[Exercise materials]
____
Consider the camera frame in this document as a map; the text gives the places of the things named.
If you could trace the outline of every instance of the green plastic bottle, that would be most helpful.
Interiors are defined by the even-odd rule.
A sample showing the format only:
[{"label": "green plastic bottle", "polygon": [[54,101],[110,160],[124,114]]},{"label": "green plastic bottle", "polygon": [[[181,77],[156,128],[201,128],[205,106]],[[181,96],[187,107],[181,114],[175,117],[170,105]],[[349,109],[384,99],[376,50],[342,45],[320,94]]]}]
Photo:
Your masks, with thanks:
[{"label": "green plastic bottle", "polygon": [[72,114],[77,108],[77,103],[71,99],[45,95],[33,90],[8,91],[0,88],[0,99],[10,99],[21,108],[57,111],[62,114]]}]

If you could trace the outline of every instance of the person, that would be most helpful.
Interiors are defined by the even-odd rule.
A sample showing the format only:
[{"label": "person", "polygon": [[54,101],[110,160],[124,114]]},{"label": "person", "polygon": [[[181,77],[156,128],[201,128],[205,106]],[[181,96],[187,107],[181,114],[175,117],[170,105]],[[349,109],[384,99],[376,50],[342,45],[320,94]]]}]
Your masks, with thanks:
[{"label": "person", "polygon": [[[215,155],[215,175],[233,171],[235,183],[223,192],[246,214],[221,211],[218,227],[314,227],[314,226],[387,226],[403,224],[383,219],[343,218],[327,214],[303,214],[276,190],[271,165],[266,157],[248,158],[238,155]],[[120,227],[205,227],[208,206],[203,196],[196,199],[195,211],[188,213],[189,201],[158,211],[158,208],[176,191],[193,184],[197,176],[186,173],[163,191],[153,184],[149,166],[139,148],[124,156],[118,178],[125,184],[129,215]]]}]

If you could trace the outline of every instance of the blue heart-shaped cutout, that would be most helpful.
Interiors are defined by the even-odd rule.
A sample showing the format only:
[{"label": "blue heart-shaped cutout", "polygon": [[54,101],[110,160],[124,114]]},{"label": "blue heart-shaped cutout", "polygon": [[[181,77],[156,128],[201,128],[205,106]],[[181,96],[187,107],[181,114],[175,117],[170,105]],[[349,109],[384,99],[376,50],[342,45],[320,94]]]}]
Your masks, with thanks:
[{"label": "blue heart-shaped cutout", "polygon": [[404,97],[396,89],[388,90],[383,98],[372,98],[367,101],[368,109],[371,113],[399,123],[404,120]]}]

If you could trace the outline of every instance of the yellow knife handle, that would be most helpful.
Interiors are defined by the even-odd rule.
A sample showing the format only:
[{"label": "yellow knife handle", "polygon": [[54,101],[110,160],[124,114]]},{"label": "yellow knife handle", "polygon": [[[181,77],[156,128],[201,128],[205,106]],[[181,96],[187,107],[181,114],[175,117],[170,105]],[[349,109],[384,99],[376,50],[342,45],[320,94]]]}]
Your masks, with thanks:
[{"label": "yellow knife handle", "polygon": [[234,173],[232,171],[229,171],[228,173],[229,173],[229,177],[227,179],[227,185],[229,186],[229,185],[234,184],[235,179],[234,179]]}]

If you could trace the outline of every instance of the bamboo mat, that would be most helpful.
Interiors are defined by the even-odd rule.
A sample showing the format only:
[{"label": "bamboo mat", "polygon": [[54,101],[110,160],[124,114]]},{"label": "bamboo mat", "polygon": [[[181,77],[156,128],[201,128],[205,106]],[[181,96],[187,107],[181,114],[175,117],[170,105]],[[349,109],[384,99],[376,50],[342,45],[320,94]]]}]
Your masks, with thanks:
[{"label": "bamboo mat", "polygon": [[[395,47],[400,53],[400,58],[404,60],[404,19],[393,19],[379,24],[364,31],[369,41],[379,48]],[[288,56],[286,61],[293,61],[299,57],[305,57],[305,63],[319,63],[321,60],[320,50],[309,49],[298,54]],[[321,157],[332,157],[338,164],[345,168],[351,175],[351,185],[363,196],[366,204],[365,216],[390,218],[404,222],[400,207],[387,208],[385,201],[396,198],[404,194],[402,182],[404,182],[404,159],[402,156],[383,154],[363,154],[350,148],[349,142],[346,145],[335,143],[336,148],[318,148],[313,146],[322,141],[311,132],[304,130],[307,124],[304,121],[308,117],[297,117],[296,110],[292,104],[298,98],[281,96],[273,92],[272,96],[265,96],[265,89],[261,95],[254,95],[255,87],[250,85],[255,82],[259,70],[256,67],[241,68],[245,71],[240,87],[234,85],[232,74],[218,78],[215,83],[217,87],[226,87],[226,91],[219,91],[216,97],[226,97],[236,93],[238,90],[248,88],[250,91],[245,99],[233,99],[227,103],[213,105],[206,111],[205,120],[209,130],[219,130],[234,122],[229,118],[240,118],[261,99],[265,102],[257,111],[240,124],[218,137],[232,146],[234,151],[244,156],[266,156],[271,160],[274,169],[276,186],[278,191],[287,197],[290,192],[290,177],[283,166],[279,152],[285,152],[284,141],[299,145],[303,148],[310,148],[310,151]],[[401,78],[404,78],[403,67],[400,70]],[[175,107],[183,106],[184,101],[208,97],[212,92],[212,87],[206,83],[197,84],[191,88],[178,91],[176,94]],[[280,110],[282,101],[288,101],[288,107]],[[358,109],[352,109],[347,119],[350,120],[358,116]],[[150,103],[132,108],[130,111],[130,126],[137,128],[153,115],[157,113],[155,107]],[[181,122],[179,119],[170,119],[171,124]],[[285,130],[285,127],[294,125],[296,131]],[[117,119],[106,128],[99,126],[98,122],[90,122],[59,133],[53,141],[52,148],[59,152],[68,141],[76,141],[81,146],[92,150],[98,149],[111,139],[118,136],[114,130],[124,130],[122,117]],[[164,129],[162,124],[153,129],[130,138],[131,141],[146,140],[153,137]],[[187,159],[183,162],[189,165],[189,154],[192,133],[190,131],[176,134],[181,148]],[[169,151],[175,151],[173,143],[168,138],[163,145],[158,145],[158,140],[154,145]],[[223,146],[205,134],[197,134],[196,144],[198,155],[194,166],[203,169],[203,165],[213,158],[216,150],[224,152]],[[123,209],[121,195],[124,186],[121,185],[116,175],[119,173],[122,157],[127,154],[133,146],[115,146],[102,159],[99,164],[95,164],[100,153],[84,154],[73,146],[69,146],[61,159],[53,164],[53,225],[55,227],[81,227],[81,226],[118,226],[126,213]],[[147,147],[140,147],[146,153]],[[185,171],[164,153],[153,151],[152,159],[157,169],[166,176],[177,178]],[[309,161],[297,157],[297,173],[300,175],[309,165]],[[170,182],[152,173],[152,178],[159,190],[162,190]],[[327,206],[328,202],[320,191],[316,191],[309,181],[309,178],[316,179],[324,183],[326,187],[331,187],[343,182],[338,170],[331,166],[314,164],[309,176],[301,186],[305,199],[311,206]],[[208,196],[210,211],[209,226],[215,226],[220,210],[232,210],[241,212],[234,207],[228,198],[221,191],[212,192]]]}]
____
[Task objective]
The full listing, retyped exactly, is the expected answer.

[Result of the exercise]
Consider the camera frame in this document as a map; the text gives the places of the things named.
If you could trace the outline of every instance of the green plastic bottle, that would be most helpful.
Interiors are defined by the even-odd rule.
A sample showing the format only:
[{"label": "green plastic bottle", "polygon": [[54,101],[110,160],[124,114]]},{"label": "green plastic bottle", "polygon": [[[181,77],[156,128],[201,128],[205,106]],[[181,96],[187,107],[181,114],[175,117],[170,105]],[[349,109],[384,99],[376,50],[342,45],[320,94]]]}]
Photo:
Your masks, with thanks:
[{"label": "green plastic bottle", "polygon": [[72,114],[77,108],[77,103],[71,99],[45,95],[33,90],[8,91],[0,88],[0,99],[10,99],[21,108],[57,111],[62,114]]}]

If you could trace the outline of every instance of the person, that would be most helpful.
Interiors are defined by the even-odd rule.
A sample showing the format only:
[{"label": "person", "polygon": [[54,101],[110,160],[124,114]]},{"label": "person", "polygon": [[[181,77],[156,128],[201,128],[205,106]],[[181,96],[187,107],[181,114],[175,117],[170,105]],[[349,109],[384,99],[376,50],[342,45],[320,94]]]}]
Your masks, with thanks:
[{"label": "person", "polygon": [[[215,155],[215,175],[233,171],[235,183],[223,192],[246,214],[221,211],[218,227],[314,227],[314,226],[387,226],[403,224],[383,219],[343,218],[327,214],[303,214],[276,190],[271,165],[266,157],[248,158],[238,155]],[[120,227],[205,227],[208,206],[203,196],[196,199],[195,211],[188,213],[189,201],[158,211],[158,208],[176,191],[193,184],[197,176],[186,173],[163,191],[153,184],[149,166],[139,148],[124,156],[118,178],[125,184],[129,215]]]}]

If you could trace the outline of every instance of the blue heart-shaped cutout, that would be most helpful.
Interiors are defined by the even-odd rule.
A sample showing the format only:
[{"label": "blue heart-shaped cutout", "polygon": [[54,101],[110,160],[124,114]]},{"label": "blue heart-shaped cutout", "polygon": [[[181,77],[156,128],[201,128],[205,106]],[[181,96],[187,107],[181,114],[175,117],[170,105]],[[349,109],[384,99],[376,50],[342,45],[320,94]]]}]
Your masks, with thanks:
[{"label": "blue heart-shaped cutout", "polygon": [[404,97],[396,89],[388,90],[383,98],[372,98],[367,101],[368,109],[371,113],[399,123],[404,120]]}]

If you could trace the outline of every instance of the yellow knife handle, that would be most helpful.
Interiors are defined by the even-odd rule.
A sample showing the format only:
[{"label": "yellow knife handle", "polygon": [[54,101],[110,160],[124,114]]},{"label": "yellow knife handle", "polygon": [[[181,77],[156,128],[201,128],[205,106]],[[181,96],[187,107],[181,114],[175,117],[170,105]],[[349,109],[384,99],[376,50],[342,45],[320,94]]]}]
Your masks, with thanks:
[{"label": "yellow knife handle", "polygon": [[234,173],[232,171],[229,171],[228,173],[229,173],[229,177],[227,179],[227,185],[229,186],[229,185],[234,184],[235,179],[234,179]]}]

If you could trace the outline of every instance of the bamboo mat, that would be most helpful.
Interiors are defined by the even-odd rule.
A sample showing the format only:
[{"label": "bamboo mat", "polygon": [[54,101],[110,160],[124,114]]},{"label": "bamboo mat", "polygon": [[[181,77],[156,128],[201,128],[205,106]],[[181,96],[187,107],[181,114],[175,117],[170,105]],[[349,109],[384,99],[376,50],[342,45],[320,94]]]}]
Your masks, with thanks:
[{"label": "bamboo mat", "polygon": [[[395,47],[400,53],[400,58],[404,60],[404,19],[393,19],[379,24],[364,31],[369,41],[379,48]],[[288,56],[286,61],[293,61],[299,57],[305,57],[305,63],[319,63],[321,60],[320,50],[309,49],[298,54]],[[321,157],[332,157],[338,164],[345,168],[351,175],[351,185],[363,196],[366,204],[365,216],[390,218],[404,222],[400,207],[387,208],[385,201],[396,198],[404,194],[402,182],[404,182],[404,159],[402,156],[383,154],[363,154],[350,148],[349,142],[346,145],[335,143],[336,148],[318,148],[313,146],[322,141],[311,132],[304,130],[307,124],[304,121],[308,117],[297,117],[296,110],[292,104],[298,98],[281,96],[273,92],[272,96],[265,96],[265,89],[261,95],[254,95],[255,87],[250,85],[255,82],[259,70],[256,67],[241,68],[245,71],[240,87],[234,85],[232,74],[218,78],[215,83],[217,87],[226,87],[226,91],[219,91],[216,97],[226,97],[236,93],[238,90],[248,88],[250,91],[245,99],[233,99],[227,103],[213,105],[206,111],[205,120],[209,130],[219,130],[234,122],[229,118],[240,118],[261,99],[265,102],[257,111],[240,124],[218,137],[232,146],[234,151],[244,156],[266,156],[271,160],[274,169],[276,186],[278,191],[287,197],[290,192],[290,177],[283,166],[279,152],[285,152],[284,141],[299,145],[303,148],[310,148],[310,151]],[[401,78],[404,78],[403,67],[400,70]],[[175,107],[183,106],[184,101],[208,97],[212,92],[212,87],[206,83],[197,84],[191,88],[178,91],[176,94]],[[280,110],[282,101],[288,101],[288,107]],[[358,109],[352,109],[347,119],[350,120],[358,116]],[[150,103],[132,108],[130,111],[130,126],[137,128],[153,115],[157,113],[155,107]],[[181,122],[179,119],[170,119],[171,124]],[[285,130],[285,127],[294,125],[296,131]],[[117,119],[106,128],[99,126],[98,122],[90,122],[59,133],[53,141],[52,148],[59,152],[68,141],[76,141],[81,146],[92,150],[98,149],[111,139],[118,136],[114,130],[124,130],[122,117]],[[164,129],[162,124],[153,129],[130,138],[131,141],[146,140],[153,137]],[[187,159],[183,162],[189,165],[189,154],[192,133],[190,131],[176,134],[181,148]],[[169,151],[175,151],[173,143],[168,138],[163,145],[158,145],[158,140],[154,145]],[[223,146],[205,134],[197,134],[196,144],[198,155],[194,166],[203,169],[203,165],[213,158],[216,150],[224,152]],[[123,209],[121,195],[124,186],[121,185],[116,175],[119,173],[122,157],[127,154],[133,146],[115,146],[102,159],[99,164],[95,164],[100,153],[84,154],[73,146],[69,146],[61,159],[53,164],[53,225],[55,227],[81,227],[81,226],[118,226],[126,213]],[[147,147],[140,147],[146,153]],[[185,171],[164,153],[153,151],[152,159],[157,169],[166,176],[177,178]],[[309,161],[297,157],[297,173],[300,175],[309,165]],[[170,182],[152,173],[152,178],[159,190],[162,190]],[[327,206],[328,202],[320,191],[316,191],[309,181],[309,178],[316,179],[324,183],[326,187],[331,187],[343,182],[338,170],[331,166],[314,164],[309,176],[301,186],[305,199],[311,206]],[[208,196],[210,211],[209,226],[215,226],[220,210],[232,210],[241,212],[234,207],[228,198],[221,191],[212,192]]]}]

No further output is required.